The principles of EBM are founded upon the premise that medical knowledge grows at a faster rate than health care providers can absorb. To resolve this dilemma, the principles of EBM seek to concentrate the salient points from medical research, via systematic review and meta-analyses, into a more easily accessible format for health care providers with a scarcity of time.
To achieve the goals of EBM, the medical evidence must be evaluated. This evaluation is primarily based upon research study design parameters (population size, types of controls, analytic methodologies, etc.). The randomized-controlled trial is considered to yield the strongest evidence within medical research.

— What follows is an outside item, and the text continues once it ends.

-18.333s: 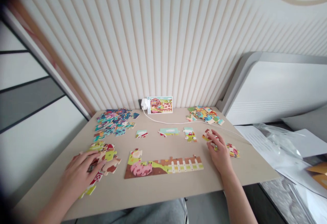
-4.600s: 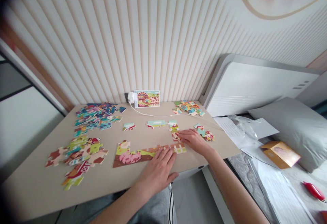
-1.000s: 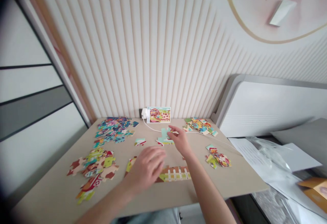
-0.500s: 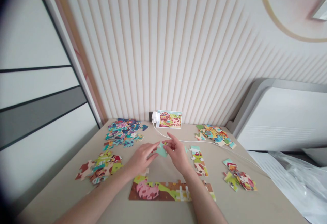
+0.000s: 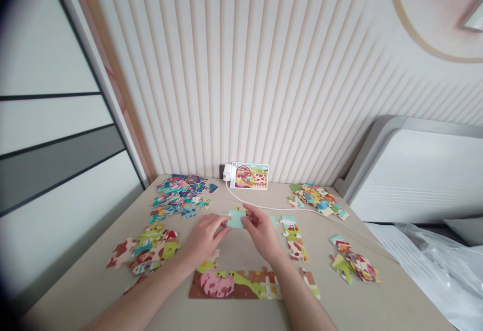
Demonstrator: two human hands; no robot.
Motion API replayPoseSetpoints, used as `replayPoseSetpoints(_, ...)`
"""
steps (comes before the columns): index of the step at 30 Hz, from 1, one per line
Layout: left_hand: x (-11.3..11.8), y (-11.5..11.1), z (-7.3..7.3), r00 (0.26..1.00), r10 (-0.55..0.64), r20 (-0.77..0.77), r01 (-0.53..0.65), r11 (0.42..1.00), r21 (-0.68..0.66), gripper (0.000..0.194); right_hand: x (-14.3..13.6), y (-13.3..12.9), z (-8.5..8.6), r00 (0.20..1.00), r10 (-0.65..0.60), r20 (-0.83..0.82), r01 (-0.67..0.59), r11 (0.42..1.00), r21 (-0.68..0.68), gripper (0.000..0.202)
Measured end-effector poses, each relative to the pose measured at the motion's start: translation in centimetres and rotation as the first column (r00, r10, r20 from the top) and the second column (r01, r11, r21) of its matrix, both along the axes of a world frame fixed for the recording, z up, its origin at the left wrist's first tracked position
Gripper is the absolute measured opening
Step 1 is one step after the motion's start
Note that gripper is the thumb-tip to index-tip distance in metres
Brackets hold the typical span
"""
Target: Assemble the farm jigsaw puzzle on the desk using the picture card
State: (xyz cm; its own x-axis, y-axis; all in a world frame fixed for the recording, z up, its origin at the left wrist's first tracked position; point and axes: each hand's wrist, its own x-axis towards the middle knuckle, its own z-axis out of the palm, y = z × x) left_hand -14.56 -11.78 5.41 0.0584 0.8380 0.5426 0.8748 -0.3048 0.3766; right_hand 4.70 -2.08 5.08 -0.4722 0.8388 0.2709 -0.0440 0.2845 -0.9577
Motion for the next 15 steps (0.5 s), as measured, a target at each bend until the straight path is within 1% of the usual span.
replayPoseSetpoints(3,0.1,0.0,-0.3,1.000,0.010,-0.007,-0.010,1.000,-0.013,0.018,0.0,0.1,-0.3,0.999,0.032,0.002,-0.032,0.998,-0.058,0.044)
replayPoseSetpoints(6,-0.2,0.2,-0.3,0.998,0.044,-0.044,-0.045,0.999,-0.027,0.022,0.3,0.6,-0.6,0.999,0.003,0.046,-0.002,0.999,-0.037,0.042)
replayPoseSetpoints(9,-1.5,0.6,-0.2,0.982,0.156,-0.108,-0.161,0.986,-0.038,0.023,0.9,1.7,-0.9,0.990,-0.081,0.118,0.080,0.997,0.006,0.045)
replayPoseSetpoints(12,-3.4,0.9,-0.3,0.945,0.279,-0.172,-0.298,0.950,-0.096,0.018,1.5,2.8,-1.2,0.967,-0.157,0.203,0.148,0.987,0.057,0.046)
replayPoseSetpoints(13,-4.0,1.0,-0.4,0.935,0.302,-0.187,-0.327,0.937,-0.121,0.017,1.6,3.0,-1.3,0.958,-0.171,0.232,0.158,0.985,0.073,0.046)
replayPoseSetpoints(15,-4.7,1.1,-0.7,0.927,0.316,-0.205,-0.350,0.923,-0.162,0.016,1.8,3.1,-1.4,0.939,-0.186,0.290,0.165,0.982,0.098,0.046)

There exists a recognized delay between the time that medical research discovers a profound truth to the time this truth is actually applied within the clinical environment. The lag has been reported as up to 7 years. The reasons for this delay range from the systemic to the philosophical. Even with a summary of relevant research, many providers are still unable to allocate the necessary time to acquire and implement this knowledge. Some providers discount the entire premise of EBM. It is likely that some combination of time-constraints and knowledge management primarily contribute to this lag time.
EBM is awash in opportunities for Healthcare Information Technology solutions. Pattern-recognition and algorithm management are IT tools that may dramatically improve the collection of evidence and the application of consistent, high-quality health care services. A serious evaluation of where and how HIT can be inserted into the process of medical knowledge acquisition and application is urgently needed, as of 04/19/2006.